BEGIN

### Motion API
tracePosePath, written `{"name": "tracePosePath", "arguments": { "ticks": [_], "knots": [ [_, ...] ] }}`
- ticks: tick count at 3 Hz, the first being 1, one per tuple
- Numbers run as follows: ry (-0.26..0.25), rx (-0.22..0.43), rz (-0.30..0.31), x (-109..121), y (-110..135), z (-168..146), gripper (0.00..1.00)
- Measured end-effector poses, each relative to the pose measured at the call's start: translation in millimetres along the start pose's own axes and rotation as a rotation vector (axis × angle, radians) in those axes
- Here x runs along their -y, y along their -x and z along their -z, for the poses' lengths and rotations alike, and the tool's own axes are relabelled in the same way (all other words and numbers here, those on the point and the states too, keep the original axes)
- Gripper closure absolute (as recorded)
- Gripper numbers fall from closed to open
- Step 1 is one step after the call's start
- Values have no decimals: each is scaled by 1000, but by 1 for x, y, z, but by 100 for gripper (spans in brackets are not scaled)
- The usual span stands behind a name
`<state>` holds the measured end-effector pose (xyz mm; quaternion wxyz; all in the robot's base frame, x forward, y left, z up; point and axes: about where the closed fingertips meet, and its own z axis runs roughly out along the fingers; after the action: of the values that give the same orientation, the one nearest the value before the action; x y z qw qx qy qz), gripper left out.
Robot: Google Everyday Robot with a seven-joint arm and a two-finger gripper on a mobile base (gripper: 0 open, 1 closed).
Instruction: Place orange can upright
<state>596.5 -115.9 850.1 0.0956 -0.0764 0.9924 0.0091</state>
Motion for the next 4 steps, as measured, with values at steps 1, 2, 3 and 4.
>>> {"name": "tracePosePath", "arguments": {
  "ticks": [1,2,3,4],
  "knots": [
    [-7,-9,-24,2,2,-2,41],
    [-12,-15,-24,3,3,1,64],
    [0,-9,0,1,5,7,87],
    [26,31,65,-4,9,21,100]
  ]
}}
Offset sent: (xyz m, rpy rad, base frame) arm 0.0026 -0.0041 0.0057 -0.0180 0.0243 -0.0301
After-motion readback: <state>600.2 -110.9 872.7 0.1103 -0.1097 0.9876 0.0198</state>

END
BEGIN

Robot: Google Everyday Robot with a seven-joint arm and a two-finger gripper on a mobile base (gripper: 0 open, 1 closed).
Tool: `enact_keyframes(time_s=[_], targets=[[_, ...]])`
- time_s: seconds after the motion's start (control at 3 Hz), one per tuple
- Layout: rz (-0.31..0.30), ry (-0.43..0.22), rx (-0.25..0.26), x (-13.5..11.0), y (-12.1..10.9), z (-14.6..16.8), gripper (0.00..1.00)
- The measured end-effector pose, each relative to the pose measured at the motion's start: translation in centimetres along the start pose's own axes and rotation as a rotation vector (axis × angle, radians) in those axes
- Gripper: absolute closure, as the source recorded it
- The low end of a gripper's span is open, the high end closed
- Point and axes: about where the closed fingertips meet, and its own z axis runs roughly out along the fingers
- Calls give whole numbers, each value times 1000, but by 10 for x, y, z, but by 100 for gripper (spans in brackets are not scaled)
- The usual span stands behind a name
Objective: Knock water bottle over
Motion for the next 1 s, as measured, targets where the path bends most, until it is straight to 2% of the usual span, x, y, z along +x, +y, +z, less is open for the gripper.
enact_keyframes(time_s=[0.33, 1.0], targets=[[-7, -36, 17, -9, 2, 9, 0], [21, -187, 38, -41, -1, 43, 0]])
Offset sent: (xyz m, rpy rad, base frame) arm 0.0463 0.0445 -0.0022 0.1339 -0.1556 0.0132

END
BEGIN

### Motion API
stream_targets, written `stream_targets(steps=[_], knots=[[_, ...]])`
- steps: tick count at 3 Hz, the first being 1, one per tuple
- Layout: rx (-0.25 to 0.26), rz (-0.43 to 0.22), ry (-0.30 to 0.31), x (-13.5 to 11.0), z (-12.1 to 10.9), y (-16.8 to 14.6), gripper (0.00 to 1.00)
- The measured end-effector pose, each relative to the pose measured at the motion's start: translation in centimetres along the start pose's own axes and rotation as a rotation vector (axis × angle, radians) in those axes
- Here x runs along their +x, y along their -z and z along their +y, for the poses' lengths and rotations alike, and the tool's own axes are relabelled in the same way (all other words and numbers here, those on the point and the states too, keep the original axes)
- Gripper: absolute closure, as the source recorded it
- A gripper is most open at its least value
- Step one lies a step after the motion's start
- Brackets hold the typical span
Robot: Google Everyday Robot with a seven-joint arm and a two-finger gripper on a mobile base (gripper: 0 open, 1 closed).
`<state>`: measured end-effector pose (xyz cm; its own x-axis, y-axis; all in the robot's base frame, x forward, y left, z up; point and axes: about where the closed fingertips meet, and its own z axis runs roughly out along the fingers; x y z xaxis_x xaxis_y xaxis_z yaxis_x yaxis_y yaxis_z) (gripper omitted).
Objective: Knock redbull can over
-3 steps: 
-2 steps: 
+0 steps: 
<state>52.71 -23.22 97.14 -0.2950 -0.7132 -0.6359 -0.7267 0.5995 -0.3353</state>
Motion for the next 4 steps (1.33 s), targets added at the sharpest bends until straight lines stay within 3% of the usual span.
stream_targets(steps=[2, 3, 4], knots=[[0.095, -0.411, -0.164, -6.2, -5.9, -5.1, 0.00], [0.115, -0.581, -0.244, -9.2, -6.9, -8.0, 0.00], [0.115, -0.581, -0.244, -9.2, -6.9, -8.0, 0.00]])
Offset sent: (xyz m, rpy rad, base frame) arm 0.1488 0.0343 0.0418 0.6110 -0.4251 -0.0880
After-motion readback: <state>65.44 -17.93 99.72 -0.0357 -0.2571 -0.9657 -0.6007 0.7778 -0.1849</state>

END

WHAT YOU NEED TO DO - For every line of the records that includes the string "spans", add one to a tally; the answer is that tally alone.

EXPECTED ANSWER - 2